V Edición

Curso 2008 - 2009

Alejandro Quintana

El fabricante de sueños

José Luis Prieto, 15 años

                Colegio Mulhacén (Granada)  

Frío. Fue lo primero que sintió Jorge al despertar en mitad de aquella noche de finales de diciembre. Se encontraba tumbado cerca de la pared en un pequeño callejón. Cualquiera que le hubiese visto antes de que despertase, hubiera pensado que aquel vagabundo había perecido a causa del frío. Pero Jorge ya estaba acostumbrado y no sucumbía tan fácilmente ante la adversidad. Tenía once años, aunque las condiciones en las que había vivido la mayor parte de su vida lo habían hecho madurar. Era alto, delgado y de piel muy pálida. Su rostro era afilado, con unos ojos verdes que se escondían tras el flequillo rubio. Su ropa estaba muy desgastada, con agujeros en las mangas y varios remiendos en sus pantalones.

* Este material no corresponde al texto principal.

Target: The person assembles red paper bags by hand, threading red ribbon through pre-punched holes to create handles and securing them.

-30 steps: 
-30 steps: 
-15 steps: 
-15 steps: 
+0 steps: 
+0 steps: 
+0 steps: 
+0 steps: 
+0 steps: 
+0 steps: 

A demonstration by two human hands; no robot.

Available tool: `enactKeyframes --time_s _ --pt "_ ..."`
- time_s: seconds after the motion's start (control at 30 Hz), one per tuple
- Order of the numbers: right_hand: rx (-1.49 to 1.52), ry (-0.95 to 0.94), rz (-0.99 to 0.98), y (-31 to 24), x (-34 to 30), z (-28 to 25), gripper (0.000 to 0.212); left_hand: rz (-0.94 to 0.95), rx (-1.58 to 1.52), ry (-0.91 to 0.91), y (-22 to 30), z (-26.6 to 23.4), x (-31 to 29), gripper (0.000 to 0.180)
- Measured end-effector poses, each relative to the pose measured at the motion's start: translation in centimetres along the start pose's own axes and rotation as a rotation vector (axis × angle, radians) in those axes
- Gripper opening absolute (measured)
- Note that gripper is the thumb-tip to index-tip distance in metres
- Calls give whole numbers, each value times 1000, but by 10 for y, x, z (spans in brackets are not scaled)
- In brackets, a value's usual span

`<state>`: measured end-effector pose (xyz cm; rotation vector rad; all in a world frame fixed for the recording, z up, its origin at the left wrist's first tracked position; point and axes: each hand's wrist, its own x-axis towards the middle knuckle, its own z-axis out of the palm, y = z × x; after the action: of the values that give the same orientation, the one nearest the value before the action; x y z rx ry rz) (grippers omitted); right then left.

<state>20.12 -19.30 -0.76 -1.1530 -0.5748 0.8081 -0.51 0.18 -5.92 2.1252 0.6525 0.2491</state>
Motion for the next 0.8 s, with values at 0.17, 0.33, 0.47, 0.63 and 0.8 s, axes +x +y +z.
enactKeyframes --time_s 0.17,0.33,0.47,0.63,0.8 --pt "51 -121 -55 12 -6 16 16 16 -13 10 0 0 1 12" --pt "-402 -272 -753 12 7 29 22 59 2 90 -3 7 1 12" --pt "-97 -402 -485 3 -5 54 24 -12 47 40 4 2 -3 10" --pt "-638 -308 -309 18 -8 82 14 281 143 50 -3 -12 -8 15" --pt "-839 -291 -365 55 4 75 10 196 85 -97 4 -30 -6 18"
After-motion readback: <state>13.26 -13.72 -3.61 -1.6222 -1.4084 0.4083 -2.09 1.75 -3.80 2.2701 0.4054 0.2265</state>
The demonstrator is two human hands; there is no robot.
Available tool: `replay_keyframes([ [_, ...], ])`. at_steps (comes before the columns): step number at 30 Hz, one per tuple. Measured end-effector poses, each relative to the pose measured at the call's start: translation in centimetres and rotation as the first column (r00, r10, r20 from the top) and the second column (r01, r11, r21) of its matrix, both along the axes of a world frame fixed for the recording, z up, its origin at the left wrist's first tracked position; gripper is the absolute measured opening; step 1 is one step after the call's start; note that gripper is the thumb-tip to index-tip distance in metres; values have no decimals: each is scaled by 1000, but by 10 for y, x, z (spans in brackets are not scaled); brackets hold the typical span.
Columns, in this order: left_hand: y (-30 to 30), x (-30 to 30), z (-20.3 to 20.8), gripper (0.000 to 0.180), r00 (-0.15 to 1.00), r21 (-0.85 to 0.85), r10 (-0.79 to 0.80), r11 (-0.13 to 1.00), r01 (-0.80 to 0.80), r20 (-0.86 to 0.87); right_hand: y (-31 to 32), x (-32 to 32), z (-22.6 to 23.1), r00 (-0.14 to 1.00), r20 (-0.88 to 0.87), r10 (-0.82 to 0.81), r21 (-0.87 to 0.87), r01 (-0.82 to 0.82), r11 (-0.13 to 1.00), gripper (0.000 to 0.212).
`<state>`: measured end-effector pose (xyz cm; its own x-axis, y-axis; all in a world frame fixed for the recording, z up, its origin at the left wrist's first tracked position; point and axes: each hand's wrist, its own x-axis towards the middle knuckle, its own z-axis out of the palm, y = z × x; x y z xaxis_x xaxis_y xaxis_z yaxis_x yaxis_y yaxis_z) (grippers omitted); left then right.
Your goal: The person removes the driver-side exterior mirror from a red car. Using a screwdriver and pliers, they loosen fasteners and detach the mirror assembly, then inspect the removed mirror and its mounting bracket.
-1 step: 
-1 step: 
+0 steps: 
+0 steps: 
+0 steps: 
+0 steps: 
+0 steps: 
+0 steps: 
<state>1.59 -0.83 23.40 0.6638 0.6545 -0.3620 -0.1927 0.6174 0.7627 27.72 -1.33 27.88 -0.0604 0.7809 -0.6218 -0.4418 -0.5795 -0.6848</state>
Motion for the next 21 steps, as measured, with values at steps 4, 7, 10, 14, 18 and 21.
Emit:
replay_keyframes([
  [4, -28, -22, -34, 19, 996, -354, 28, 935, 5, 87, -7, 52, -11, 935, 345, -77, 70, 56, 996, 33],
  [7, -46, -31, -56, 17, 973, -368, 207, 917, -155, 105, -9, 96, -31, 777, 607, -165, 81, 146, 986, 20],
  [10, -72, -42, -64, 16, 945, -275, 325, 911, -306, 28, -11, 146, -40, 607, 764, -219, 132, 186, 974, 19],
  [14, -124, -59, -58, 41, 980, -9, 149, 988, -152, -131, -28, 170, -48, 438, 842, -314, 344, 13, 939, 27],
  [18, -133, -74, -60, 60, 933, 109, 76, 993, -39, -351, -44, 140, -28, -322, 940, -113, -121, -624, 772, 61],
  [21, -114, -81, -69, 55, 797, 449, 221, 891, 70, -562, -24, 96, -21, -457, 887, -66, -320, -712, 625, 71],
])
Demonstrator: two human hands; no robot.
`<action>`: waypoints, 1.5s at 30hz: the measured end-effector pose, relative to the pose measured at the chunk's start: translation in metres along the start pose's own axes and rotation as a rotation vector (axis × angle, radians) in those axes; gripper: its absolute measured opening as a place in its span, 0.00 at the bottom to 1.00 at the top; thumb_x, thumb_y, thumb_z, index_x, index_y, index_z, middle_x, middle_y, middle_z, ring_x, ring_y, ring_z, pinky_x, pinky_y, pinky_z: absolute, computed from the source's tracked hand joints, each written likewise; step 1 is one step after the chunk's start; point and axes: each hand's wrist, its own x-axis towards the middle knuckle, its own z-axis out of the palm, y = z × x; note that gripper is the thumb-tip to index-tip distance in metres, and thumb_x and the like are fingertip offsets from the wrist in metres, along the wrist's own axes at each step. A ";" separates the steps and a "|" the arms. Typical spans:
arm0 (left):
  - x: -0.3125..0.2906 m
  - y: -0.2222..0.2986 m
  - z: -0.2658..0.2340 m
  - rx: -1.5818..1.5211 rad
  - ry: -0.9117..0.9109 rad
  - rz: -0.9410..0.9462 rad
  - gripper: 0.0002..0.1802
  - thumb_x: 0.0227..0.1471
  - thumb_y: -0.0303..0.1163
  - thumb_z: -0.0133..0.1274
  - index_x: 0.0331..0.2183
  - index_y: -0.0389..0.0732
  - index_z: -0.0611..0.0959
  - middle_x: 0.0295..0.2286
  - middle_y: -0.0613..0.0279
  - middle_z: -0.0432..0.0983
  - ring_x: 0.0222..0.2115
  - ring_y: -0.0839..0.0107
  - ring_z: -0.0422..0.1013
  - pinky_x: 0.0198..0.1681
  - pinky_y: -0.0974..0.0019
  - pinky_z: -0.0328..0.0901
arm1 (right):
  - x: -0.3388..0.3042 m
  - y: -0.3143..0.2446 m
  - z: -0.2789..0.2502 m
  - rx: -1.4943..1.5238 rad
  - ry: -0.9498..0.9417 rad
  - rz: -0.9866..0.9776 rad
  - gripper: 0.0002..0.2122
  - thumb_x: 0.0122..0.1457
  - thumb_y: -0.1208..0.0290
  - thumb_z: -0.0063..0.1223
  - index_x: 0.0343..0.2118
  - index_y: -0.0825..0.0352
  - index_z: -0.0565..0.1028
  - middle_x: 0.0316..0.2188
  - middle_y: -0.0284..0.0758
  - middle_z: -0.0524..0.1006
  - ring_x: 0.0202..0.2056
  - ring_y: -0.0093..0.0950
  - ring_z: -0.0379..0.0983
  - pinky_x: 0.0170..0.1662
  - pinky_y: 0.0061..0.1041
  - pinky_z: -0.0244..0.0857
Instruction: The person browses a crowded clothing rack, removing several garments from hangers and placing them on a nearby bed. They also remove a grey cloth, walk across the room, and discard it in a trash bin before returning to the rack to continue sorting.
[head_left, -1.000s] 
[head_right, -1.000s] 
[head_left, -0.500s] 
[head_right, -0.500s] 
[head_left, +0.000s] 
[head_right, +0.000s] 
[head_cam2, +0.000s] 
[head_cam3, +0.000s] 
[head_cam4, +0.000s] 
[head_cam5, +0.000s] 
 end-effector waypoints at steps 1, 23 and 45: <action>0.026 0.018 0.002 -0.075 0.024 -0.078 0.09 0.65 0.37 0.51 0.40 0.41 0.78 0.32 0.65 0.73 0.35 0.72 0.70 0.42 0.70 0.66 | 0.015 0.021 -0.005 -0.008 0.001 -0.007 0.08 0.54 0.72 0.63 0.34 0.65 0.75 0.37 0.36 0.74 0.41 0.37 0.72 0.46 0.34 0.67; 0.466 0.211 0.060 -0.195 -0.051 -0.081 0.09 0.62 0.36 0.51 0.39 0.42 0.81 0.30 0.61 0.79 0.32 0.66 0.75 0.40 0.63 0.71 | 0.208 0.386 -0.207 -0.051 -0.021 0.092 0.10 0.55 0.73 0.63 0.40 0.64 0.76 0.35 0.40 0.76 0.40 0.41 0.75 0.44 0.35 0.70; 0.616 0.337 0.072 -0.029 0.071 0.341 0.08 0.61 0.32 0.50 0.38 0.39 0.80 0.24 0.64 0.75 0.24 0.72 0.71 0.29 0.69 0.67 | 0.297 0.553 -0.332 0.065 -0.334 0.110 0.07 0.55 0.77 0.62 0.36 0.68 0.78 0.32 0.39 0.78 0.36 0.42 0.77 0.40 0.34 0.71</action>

Abrió lentamente los ojos y miró a su alrededor. La callejuela estaba desierta. Nevaba y hacía un frío polar. Intentó moverse, aunque no lo consiguió. Su cuerpo estaba entumecido a causa del frío. La manta con la que solía abrigarse por las noches estaba cubierta de escarcha. Después de numerosos intentos, consiguió ponerse en pie. Se estiró un poco y movió las piernas. Cuando recuperó el movimiento por completo, se dirigió a un parque.

Allí los árboles lo protegerían de la nieve.

Se encontraba en la calle principal del pueblo. Aquella avenida estaba totalmente iluminada, con largas hileras de luces entre los árboles.

Prosiguió su camino. Al pasar por delante de una casa, la curiosidad se apoderó de él y no pudo evitar echar un vistazo por la ventana. Contempló un salón amplio y bien decorado. En una esquina se alzaba un gigantesco árbol de Navidad, del que colgaban un montón de bolitas que cambiaban de color.

También descubrió a una familia sentada alrededor de una mesa. Parecían felices. Una mujer se levantó para regresar con un paquete envuelto en papel azul. Lo depositó debajo del árbol. Al rato, un niño pequeño se abalanzó sobre el regalo para abrirlo, exultante de felicidad.

Jorge siguió su camino. Se tumbó en un banco y fijó la mirada en las copas de los árboles. Intentó no pensar en lo que había visto, pero no pudo resistirse. Aquel niño que abría feliz su regalo le había producido una profunda tristeza. ¿Se trataba de celos, envidia o nostalgia?

Un haz de luz le golpeó en la cara, haciéndole cerrar los ojos instintivamente. Cuando los volvió a abrir, se percató de la presencia de un hombre a unos siete metros del banco donde él estaba tumbado. No era muy alto, tenía barba e iba vestido con un abrigo rojo. El hombre le sonrió y tendió una mano. Jorge, sin fiarse del extraño, acercó lentamente sus dedos.

Hubo un gran fogonazo de luz cuando se estrecharon la mano y el muchacho volvió a cerrar los ojos. Al abrirlos, se encontró en mitad de un pasillo concurrido, por el que corrían pequeñas criaturas de orejas puntiagudas cargadas de regalos.

No tenía la más mínima idea de dónde se hallaba. Alzó la cabeza y miró al extraño con el que había llegado allí. Este pareció entenderle. Sonriéndole, le señaló un letrero colgado delante de ellos y que rezaba: “La fábrica de los sueños”. Jorge, boquiabierto, miró cómo el hombre se había colocado delante de una máquina plateada. Por señas, le dijo que se acercara.

Tan solo era una gruesa columna de forma cilíndrica en cuya base había una puerta. El hombre la abrió e invitó a Jorge a que pasara. Cuando entró, la puerta se cerró detrás de él y sintió miedo en la oscuridad. Al encenderse una luz, leyó otro cartel que decía: “Pide un deseo”. Por cuarta vez en aquel día, una luz le cegó.

Abrió los ojos y se encontró sobre la cama de su cuarto. Se había olvidado bajar la persiana la noche anterior y la luz se había colado en su habitación. Se levantó y abrió la persiana por completo, alegrándose de que la Navidad hubiese llegado.

Por la ventana vio a un hombre vestido con un abrigo rojo.